◆ Data entries:

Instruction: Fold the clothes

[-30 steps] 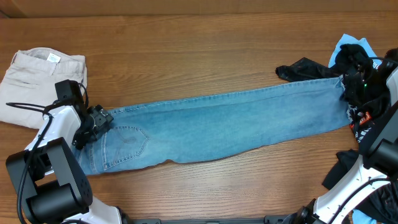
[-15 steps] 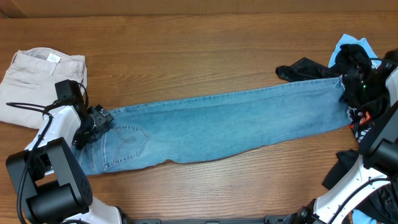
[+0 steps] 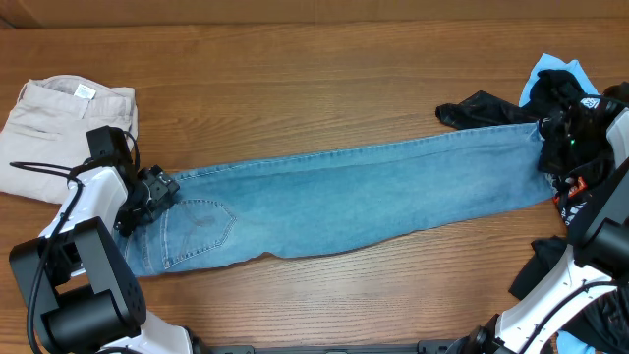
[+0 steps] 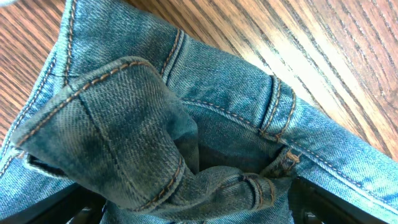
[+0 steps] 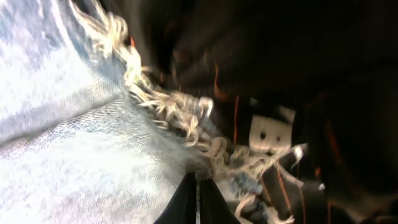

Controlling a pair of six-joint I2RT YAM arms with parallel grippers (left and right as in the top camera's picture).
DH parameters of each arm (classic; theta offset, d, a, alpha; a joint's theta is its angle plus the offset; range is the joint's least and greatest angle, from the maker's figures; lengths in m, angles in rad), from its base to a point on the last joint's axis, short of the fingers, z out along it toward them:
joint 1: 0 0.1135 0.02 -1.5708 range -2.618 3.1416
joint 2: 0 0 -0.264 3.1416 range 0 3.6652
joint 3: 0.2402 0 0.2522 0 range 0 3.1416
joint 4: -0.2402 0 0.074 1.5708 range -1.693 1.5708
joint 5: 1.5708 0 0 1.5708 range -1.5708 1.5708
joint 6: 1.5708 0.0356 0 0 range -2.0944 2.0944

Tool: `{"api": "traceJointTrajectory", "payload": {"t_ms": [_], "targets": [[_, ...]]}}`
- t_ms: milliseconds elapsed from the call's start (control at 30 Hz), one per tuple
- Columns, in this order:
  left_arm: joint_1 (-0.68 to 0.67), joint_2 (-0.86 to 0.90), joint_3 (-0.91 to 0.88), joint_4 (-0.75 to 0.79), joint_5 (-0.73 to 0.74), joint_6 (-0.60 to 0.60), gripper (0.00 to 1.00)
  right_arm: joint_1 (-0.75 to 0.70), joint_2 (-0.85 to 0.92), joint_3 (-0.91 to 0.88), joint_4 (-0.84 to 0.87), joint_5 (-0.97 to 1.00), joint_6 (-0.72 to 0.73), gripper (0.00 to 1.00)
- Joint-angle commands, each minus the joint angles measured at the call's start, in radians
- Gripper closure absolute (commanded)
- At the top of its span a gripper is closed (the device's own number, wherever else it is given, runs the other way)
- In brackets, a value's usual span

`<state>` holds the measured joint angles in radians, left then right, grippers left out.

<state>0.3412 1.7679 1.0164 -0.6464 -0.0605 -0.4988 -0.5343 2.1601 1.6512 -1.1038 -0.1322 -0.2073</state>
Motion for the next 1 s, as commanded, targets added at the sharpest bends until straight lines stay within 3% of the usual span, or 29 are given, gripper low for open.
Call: {"api": "traceJointTrajectory", "payload": {"t_ms": [0,300,967], "targets": [[0.006,0.031,0.008,-0.005,0.029,0.005,0.05,0.002,-0.021,0.066,-0.021,-0.002,0.038,0.96],[0.006,0.031,0.008,-0.004,0.029,0.005,0.05,0.021,-0.111,0.282,-0.059,-0.011,0.074,0.96],[0.006,0.031,0.008,-0.007,0.035,0.004,0.05,0.035,-0.054,0.278,-0.031,0.002,0.073,0.96]]}}
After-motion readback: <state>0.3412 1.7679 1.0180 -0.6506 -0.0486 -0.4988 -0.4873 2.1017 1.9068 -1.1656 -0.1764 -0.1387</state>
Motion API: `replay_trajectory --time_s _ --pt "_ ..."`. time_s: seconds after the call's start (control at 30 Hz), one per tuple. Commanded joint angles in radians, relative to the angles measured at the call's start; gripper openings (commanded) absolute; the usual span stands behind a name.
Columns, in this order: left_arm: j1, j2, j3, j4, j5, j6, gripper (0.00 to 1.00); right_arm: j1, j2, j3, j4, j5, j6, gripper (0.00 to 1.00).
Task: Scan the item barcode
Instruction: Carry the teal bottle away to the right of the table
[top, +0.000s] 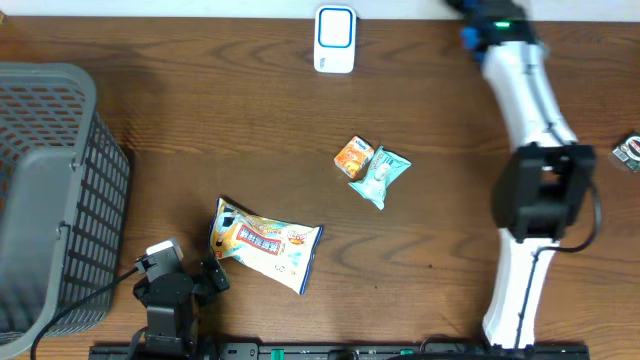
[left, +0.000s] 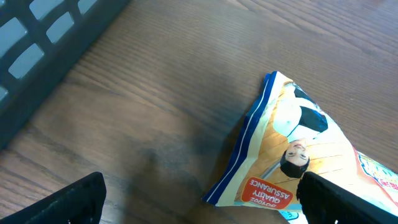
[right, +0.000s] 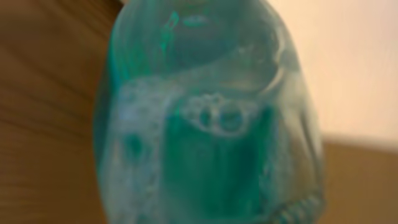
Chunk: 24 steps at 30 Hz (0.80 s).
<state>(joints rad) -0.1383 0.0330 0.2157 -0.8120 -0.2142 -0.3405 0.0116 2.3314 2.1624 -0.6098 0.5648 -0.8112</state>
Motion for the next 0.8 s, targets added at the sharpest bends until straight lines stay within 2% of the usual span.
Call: replay_trajectory --time_s 0.0,0.3,0.43,0.6,0.77 --pt "0.002 -0.002 0.000 -0.070 -0.006 0.022 0.98 -0.134 -0.033 -0.047 0.002 -0.050 0.120 0.01" --pt "0.002 -0.002 0.000 -0.070 -0.006 0.022 0.98 -0.364 -0.031 -0.195 0.141 -0.123 0.137 0.01" --pt "0.002 -0.002 0.000 -0.070 -0.006 0.022 0.98 -0.399 -0.026 -0.251 0.182 -0.184 0.161 0.01" --pt "0.002 -0.002 0.000 -0.070 -0.006 0.022 0.98 -0.416 0.009 -0.314 0.253 -0.158 0.163 0.01" --pt "0.002 -0.002 0.000 -0.070 -0.006 0.022 0.98 -0.430 0.028 -0.318 0.256 -0.099 0.236 0.04"
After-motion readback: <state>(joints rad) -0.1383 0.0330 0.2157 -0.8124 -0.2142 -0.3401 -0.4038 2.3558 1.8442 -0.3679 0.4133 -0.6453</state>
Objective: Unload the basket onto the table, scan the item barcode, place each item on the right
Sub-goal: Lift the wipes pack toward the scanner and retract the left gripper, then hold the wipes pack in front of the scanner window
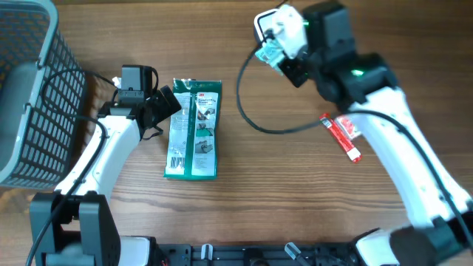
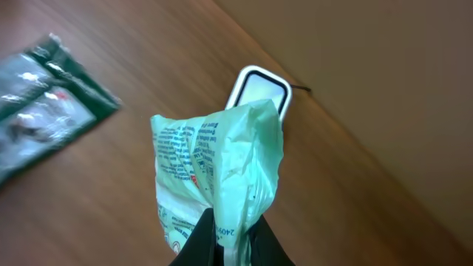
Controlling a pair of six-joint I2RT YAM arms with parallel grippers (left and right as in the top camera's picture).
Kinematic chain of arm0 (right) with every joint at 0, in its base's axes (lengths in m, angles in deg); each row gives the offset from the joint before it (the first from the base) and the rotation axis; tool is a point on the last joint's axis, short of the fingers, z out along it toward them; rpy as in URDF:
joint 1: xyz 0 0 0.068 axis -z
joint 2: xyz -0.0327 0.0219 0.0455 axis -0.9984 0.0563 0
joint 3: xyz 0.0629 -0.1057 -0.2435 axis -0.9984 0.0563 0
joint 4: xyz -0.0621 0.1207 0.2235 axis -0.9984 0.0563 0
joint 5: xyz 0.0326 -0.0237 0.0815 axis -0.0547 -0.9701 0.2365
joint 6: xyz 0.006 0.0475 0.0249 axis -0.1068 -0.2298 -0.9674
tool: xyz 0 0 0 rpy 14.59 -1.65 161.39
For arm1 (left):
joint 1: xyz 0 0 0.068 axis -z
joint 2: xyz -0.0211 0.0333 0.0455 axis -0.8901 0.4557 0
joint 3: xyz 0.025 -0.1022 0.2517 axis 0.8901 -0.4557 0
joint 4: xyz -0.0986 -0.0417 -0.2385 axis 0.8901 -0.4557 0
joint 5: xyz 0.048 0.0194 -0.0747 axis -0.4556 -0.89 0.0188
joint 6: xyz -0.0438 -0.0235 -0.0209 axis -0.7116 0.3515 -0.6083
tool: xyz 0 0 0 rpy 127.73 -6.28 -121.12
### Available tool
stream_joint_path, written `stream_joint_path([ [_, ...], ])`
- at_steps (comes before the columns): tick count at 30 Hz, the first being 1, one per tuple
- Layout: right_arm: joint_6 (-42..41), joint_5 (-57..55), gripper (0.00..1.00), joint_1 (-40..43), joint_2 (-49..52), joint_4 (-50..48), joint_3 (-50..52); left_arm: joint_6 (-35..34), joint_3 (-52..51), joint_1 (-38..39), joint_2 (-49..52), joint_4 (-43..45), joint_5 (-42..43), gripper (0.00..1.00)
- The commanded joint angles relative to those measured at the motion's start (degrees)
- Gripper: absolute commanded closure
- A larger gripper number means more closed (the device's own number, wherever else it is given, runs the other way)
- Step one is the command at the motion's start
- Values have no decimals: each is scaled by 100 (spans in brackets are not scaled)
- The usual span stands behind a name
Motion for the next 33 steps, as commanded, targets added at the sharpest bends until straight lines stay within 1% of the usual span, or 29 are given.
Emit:
stream_joint_path([
  [1, 490, -1460, 96, -232, 667, -719, -74, 85, 70, -15, -48, 13, -111, 0],
  [2, 490, -1932, 96, -256, 914, -1126, -74, 85, 70, -15, -48, 13, -111, 0],
  [4, 479, -2476, 96, -256, 1237, -1784, -74, 85, 70, -15, -48, 13, -111, 0],
  [7, 496, -2826, 96, -256, 1565, -2433, -74, 85, 70, -15, -48, 13, -111, 0],
  [11, 807, -3180, 96, -256, 2076, -3316, -72, 85, 68, -15, -48, 13, -111, 0],
  [17, 1010, -3257, 96, -254, 2636, -4089, -70, 85, 70, -15, -48, 13, -111, 0],
  [21, 1263, -3591, 95, -245, 2931, -4513, -70, 85, 68, -15, -48, 13, -111, 0],
  [24, 1392, -3526, 96, -251, 3058, -4579, -70, 85, 70, -15, -48, 13, -111, 0],
  [29, 1366, -3399, 96, -260, 3071, -4328, -52, 85, 70, -15, -48, 13, -111, 0],
  [31, 1342, -3130, 96, -269, 3071, -4162, -24, 85, 70, -15, -48, 13, -111, 0],
  [33, 1202, -2719, 96, -310, 3071, -3779, -24, 85, 70, -15, -48, 13, -111, 0],
])
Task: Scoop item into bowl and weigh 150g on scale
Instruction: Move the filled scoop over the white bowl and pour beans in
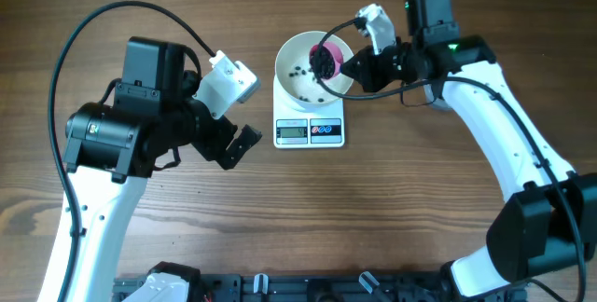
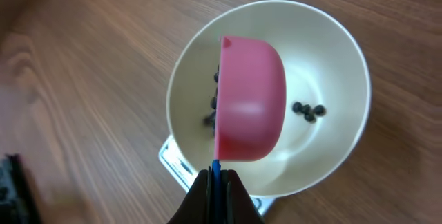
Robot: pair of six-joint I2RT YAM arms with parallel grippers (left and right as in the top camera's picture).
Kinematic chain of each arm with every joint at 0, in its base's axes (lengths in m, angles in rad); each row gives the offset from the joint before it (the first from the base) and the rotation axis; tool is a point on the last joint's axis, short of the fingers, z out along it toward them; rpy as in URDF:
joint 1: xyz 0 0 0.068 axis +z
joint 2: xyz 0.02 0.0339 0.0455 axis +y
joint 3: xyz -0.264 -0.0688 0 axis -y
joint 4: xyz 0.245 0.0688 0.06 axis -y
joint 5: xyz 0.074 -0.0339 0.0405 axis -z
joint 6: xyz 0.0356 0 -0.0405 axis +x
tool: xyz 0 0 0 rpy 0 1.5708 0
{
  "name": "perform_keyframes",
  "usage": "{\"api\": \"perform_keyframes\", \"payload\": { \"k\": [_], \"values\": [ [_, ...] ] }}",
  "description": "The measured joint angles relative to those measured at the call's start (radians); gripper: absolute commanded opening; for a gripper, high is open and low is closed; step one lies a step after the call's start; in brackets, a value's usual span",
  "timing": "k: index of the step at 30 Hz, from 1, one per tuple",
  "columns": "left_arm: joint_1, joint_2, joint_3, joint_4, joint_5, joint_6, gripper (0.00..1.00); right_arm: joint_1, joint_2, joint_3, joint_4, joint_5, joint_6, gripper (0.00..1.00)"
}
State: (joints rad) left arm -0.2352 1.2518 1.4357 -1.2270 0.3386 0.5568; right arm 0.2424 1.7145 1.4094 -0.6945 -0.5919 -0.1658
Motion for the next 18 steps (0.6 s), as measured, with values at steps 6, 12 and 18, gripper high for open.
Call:
{"api": "perform_keyframes", "payload": {
  "k": [6,12,18],
  "values": [
    [0.000,0.000,0.000,0.000,0.000,0.000,1.00,0.016,0.000,0.000,0.022,0.084,-0.032,0.04],
    [0.000,0.000,0.000,0.000,0.000,0.000,1.00,0.040,0.000,0.000,0.018,0.158,-0.072,0.04],
    [0.000,0.000,0.000,0.000,0.000,0.000,1.00,0.064,-0.001,0.000,0.048,0.211,-0.074,0.04]
  ]
}}
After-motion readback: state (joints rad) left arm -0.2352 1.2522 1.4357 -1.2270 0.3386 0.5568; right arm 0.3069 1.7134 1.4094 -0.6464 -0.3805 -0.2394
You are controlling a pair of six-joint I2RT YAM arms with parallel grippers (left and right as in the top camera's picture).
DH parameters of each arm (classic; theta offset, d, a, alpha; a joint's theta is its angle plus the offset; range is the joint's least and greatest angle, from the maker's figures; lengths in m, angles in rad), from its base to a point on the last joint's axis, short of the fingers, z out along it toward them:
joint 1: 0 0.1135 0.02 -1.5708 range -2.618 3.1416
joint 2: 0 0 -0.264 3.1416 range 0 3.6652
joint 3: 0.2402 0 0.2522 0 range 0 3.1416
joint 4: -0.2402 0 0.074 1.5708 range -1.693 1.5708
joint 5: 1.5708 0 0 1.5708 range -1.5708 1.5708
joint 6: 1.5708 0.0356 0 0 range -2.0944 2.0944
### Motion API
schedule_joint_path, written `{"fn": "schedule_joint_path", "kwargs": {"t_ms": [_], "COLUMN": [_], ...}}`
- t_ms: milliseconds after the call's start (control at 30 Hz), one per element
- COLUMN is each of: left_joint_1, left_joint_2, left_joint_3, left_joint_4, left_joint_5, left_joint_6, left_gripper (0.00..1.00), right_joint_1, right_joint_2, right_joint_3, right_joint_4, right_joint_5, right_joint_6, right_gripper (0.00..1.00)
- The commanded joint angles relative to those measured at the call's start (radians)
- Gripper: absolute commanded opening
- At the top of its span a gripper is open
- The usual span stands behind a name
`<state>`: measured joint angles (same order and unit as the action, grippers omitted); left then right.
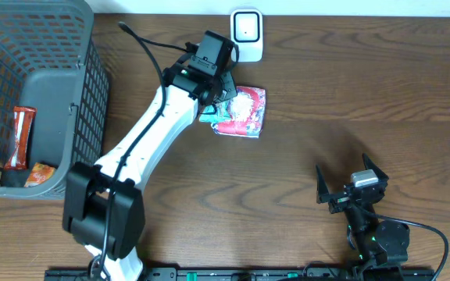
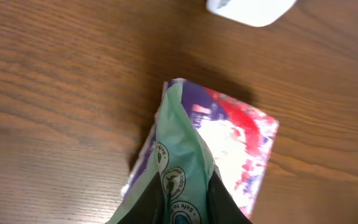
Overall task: Scan the item barcode
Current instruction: 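Carry the green wrapper out and set it left of the purple package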
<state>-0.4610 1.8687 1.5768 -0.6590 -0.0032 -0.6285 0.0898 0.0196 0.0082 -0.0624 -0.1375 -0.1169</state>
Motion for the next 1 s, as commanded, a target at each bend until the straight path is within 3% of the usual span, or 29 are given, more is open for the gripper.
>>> {"fn": "schedule_joint_path", "kwargs": {"t_ms": [0, 333, 533, 633, 667, 733, 833, 933, 967], "left_joint_1": [0.000, -0.001, 0.000, -0.001, -0.001, -0.003, -0.003, -0.003, -0.003], "left_joint_2": [0.008, 0.014, 0.034, 0.040, 0.041, 0.041, 0.041, 0.037, 0.031], "left_joint_3": [-0.007, -0.011, -0.011, -0.012, -0.013, -0.013, -0.013, -0.013, -0.013], "left_joint_4": [-0.010, -0.013, 0.002, 0.000, 0.001, 0.001, 0.001, 0.001, 0.000], "left_joint_5": [-0.071, -0.098, -0.275, -0.275, -0.269, -0.267, -0.267, -0.267, -0.267], "left_joint_6": [-0.001, -0.001, -0.001, 0.003, 0.002, 0.002, 0.003, 0.006, 0.006], "left_gripper": [0.07, 0.07, 0.08, 0.09, 0.14, 0.37, 0.44, 0.63, 0.64], "right_joint_1": [0.003, 0.003, 0.003, 0.003, 0.003, 0.003, 0.003, 0.003, 0.003], "right_joint_2": [0.001, 0.001, 0.001, 0.001, 0.001, 0.001, 0.001, 0.001, 0.001], "right_joint_3": [-0.003, -0.003, -0.003, -0.003, -0.003, -0.003, -0.003, -0.003, -0.003], "right_joint_4": [-0.002, -0.002, -0.002, -0.002, -0.002, -0.002, -0.002, -0.002, -0.002], "right_joint_5": [0.004, 0.004, 0.004, 0.004, 0.004, 0.004, 0.004, 0.004, 0.004], "right_joint_6": [0.007, 0.007, 0.007, 0.007, 0.007, 0.007, 0.007, 0.007, 0.007], "right_gripper": [0.99, 0.99, 0.99, 0.99, 0.99, 0.99, 0.99, 0.99, 0.99]}}
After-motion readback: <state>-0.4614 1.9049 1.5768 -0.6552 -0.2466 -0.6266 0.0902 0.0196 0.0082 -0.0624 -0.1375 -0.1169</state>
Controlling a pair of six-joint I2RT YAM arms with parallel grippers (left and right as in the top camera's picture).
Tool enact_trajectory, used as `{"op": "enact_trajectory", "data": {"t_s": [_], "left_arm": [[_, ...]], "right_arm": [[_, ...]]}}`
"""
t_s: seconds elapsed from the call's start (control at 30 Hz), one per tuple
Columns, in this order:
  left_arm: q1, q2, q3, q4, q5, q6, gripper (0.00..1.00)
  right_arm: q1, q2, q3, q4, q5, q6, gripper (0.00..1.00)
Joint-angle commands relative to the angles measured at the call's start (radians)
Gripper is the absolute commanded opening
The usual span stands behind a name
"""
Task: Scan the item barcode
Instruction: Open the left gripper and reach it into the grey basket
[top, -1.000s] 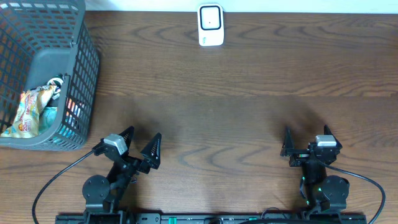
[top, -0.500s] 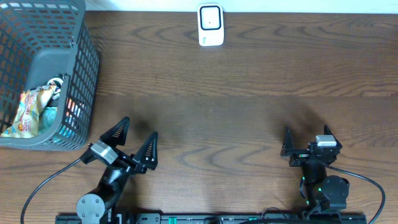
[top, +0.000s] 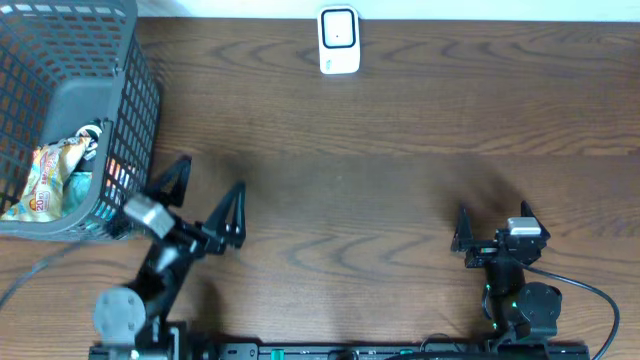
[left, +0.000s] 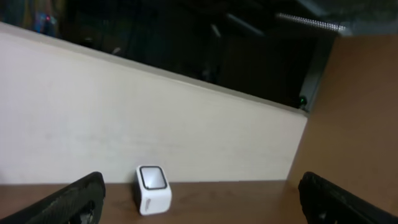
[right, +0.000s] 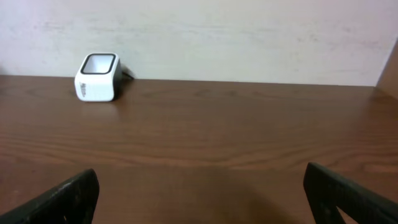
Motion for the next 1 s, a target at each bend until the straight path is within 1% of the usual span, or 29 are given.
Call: {"op": "enact_trajectory", "data": {"t_s": [0.0, 0.07, 0.1, 0.2, 0.27, 0.33, 0.4, 0.5, 0.57, 0.63, 0.7, 0.83, 0.97], "left_arm": [[0.004, 0.165, 0.185, 0.0, -0.001, 0.106, 0.97], [0.004, 0.238, 0.281, -0.048, -0.001, 0.138, 0.98], [0.004, 0.283, 0.348, -0.103, -0.001, 0.167, 0.98], [0.004, 0.41, 0.567, -0.327, -0.003, 0.274, 0.98], [0.011, 0.5, 0.737, -0.508, -0.031, 0.352, 0.97], [0.026, 0.587, 0.907, -0.679, -0.122, 0.403, 0.97], [0.053, 0.682, 1.084, -0.839, -0.247, 0.473, 0.98], [0.114, 0.808, 1.3, -1.024, -0.44, 0.564, 0.97], [0.174, 0.88, 1.402, -1.117, -0.581, 0.576, 0.98], [0.246, 0.935, 1.452, -1.173, -0.709, 0.575, 0.98], [0.329, 0.975, 1.455, -1.203, -0.805, 0.575, 0.98], [0.431, 1.033, 1.443, -1.253, -0.816, 0.559, 0.98], [0.443, 1.049, 1.424, -1.252, -0.812, 0.548, 0.97]], "right_arm": [[0.003, -0.005, -0.003, -0.002, 0.0, -0.012, 0.99], [0.003, -0.005, -0.003, -0.002, 0.0, -0.012, 0.99], [0.003, -0.005, -0.003, -0.002, 0.0, -0.012, 0.99], [0.003, -0.005, -0.003, -0.002, 0.0, -0.012, 0.99], [0.003, -0.005, -0.003, -0.002, 0.0, -0.012, 0.99], [0.003, -0.005, -0.003, -0.003, 0.0, -0.012, 0.99], [0.003, -0.005, -0.003, -0.002, 0.0, -0.012, 0.99], [0.003, -0.005, -0.003, -0.002, 0.0, -0.012, 0.99], [0.003, -0.005, -0.003, -0.002, 0.0, -0.012, 0.99], [0.003, -0.005, -0.003, -0.002, 0.0, -0.012, 0.99], [0.003, -0.005, -0.003, -0.003, 0.0, -0.012, 0.99], [0.003, -0.005, -0.003, -0.002, 0.0, -0.012, 0.99], [0.003, -0.005, -0.003, -0.002, 0.0, -0.012, 0.99]]}}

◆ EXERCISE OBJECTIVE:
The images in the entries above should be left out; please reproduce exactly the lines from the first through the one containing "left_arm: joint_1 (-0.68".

◆ WRITTEN SOLUTION:
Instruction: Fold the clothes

[-30 steps] 
[-15 steps] 
[+0 steps] 
[+0 steps] 
[+0 steps] 

Controlling a pair of six-joint I2RT YAM arms with parallel grippers (left and right as in the top camera's picture).
DH parameters of each arm (classic; theta offset, d, a, alpha; a joint's theta is its angle plus the offset; range is the joint's least and greatest angle, from the maker's figures; lengths in m, angles in rad), from its base to a point on the last joint's axis, short of the fingers, z out along it toward them:
joint 1: 0 0.1135 0.02 -1.5708 range -2.618 3.1416
joint 2: 0 0 -0.264 3.1416 range 0 3.6652
joint 3: 0.2402 0 0.2522 0 range 0 3.1416
joint 4: -0.2402 0 0.074 1.5708 range -1.693 1.5708
joint 5: 1.5708 0 0 1.5708 range -1.5708 1.5708
joint 6: 1.5708 0.0356 0 0 range -2.0944 2.0944

Tool: `{"api": "traceJointTrajectory", "payload": {"t_ms": [_], "targets": [[_, ...]]}}`
- t_ms: milliseconds elapsed from the call's start (control at 30 Hz), one per tuple
- Columns, in this order:
  left_arm: joint_1 (-0.68 to 0.67), joint_2 (-0.86 to 0.90), joint_3 (-0.91 to 0.88), joint_4 (-0.75 to 0.79), joint_5 (-0.73 to 0.74), joint_6 (-0.60 to 0.60), gripper (0.00 to 1.00)

This exercise requires no further output.